Dr. Elizabeth Stone of Stonybrook University (NY) has also played a very important part, first by training and assisting Iraqi colleagues and then also by her project to study satellite photos in order to detect and analyze looting of sites in Iraq (see for instance this recent article).

The British Museum in London sent conservators to Baghdad in the beginning and has assisted Iraqi colleagues in many ways. Italian conservators esp. have also been very active, even on location in Baghdad through the years. They basically helped to get a working lab again at the Museum and assisted in the first steps toward fixing the Museum. The Italian military in Nasiriyyah were the only "Alliance" forces who took guarding the archaeological sites to heart. Drs. John Russell and Zainab Bahrani took time off from their university jobs to serve as cultural (i.e., heritage) adviser to the CPA/US Embassy in Iraq and conservator René Teijgeler from the Netherlands also tried to effect the gigantic military apparatus in Iraq to not cause even more damage.

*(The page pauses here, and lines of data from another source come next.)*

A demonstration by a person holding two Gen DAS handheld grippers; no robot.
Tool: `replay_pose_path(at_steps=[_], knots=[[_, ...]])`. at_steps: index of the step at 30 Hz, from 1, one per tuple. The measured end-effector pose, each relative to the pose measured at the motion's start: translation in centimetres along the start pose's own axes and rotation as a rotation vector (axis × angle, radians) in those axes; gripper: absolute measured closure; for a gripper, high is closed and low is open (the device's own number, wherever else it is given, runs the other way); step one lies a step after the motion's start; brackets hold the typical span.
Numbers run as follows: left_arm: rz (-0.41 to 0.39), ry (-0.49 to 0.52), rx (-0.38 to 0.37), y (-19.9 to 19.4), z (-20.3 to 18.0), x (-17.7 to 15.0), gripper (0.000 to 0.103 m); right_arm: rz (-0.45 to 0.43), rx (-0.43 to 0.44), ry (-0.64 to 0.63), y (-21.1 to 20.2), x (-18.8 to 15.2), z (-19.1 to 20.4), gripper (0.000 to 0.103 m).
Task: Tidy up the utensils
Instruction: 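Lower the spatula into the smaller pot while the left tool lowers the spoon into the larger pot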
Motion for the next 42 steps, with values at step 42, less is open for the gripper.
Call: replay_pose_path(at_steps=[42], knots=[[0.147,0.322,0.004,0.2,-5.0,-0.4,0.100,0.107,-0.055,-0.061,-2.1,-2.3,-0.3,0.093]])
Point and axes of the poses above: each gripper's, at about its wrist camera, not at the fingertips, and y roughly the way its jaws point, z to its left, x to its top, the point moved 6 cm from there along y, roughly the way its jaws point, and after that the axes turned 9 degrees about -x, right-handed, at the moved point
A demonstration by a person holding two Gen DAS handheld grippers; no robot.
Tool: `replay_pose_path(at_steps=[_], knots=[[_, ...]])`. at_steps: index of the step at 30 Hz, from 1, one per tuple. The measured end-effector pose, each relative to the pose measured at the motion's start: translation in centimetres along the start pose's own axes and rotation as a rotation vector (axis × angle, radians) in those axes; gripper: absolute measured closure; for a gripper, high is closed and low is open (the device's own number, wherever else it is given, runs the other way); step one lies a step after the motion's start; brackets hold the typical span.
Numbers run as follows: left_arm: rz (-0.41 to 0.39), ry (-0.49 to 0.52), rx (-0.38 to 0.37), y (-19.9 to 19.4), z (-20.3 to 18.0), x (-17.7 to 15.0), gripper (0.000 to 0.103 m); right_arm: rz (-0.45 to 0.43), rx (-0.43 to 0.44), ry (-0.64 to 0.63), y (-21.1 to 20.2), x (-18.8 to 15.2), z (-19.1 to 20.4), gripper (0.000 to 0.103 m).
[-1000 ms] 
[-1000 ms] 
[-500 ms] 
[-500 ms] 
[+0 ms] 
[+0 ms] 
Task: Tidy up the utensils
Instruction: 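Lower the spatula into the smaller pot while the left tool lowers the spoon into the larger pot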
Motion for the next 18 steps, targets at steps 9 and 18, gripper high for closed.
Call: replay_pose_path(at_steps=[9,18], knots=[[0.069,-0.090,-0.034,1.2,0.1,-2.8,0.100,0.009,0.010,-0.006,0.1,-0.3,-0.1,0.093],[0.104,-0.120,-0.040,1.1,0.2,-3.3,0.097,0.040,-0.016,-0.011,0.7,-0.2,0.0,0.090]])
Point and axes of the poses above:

The World Monument Fund/Getty Conservation Institute as well as the Global Heritage Fund organized archaeological site management and valorization training and support. Among the professional academic associations, the Archaeological Institute of America has been the most active and was particularly effective in getting far-reaching legislation passed in Congress to protect Iraq's heritage.

More on the public front, Cindy Ho's SAFE - Saving Antiquities For Everyone was actually formed in reaction to the events in Baghdad in 2003. They have tried to keep the issue of looting of and illegal trade in archaeological artifacts in the public mind. My own one-man initiative, "The Iraq War & Archaeology," served from the very beginning as the point of reference for all involved or interested in Iraq's heritage: academics, journalists, decision-makers, the general public. I gathered and annotated all available news till 2006. The archive is still available.

There were of course many more initiatives and commitments by a long list of institutions and organizations from many countries, too long to list here (see for instance on this page).